(PROBLEM DETAILS):
For the data below, please report each line where the word "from" is found.

::: DATA SECTION :::

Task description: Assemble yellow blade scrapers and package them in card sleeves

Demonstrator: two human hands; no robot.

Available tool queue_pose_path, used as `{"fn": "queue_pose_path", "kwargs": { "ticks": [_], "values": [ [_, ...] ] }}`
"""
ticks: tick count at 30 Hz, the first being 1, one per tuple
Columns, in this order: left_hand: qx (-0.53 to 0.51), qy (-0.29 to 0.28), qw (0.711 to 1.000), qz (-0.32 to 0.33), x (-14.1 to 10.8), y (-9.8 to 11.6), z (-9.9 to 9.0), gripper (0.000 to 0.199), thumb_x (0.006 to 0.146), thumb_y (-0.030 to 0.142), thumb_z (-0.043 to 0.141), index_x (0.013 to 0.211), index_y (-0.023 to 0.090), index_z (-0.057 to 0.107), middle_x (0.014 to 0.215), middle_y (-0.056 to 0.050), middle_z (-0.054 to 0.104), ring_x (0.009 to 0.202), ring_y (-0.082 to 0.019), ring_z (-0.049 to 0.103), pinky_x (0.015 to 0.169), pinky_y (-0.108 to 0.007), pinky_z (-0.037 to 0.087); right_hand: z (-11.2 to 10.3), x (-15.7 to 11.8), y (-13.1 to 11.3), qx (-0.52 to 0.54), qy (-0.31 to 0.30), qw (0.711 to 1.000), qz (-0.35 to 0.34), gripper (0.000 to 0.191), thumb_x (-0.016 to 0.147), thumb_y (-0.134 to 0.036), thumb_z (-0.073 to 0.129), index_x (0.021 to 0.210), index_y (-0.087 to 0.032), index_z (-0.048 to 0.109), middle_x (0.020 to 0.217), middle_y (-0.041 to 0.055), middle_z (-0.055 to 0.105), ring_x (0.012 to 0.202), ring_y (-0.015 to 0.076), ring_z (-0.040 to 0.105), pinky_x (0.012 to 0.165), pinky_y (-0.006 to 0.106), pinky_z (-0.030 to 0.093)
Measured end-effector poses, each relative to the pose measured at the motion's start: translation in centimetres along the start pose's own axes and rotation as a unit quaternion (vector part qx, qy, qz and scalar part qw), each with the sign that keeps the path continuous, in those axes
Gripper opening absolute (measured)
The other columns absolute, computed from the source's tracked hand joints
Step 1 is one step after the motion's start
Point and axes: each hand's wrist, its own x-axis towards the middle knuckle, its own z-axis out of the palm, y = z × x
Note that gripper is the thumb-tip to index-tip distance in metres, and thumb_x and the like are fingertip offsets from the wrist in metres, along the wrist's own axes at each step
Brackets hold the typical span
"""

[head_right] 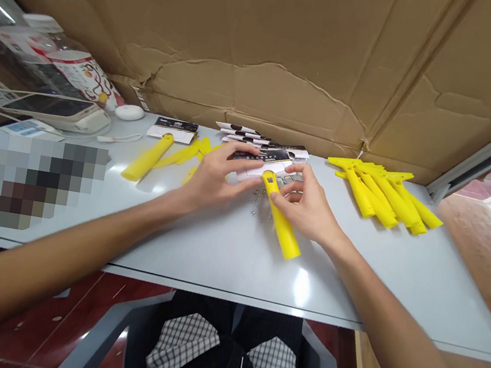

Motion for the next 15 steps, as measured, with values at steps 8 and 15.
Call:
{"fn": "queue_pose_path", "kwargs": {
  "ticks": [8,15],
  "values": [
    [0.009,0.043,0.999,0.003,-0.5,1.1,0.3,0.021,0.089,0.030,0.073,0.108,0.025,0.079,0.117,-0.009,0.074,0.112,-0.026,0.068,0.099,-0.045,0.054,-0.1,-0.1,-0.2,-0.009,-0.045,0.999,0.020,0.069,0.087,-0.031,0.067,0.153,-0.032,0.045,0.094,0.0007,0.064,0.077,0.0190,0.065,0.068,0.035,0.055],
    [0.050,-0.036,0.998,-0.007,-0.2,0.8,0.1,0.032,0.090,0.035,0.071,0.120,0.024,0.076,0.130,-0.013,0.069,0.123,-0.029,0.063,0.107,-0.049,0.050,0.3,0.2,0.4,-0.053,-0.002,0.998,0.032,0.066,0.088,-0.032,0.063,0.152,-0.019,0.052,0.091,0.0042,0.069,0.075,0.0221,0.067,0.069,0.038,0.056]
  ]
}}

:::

(TASK RESULT):
The other columns absolute, computed from the source's tracked hand joints
Note that gripper is the thumb-tip to index-tip distance in metres, and thumb_x and the like are fingertip offsets from the wrist in metres, along the wrist's own axes at each step

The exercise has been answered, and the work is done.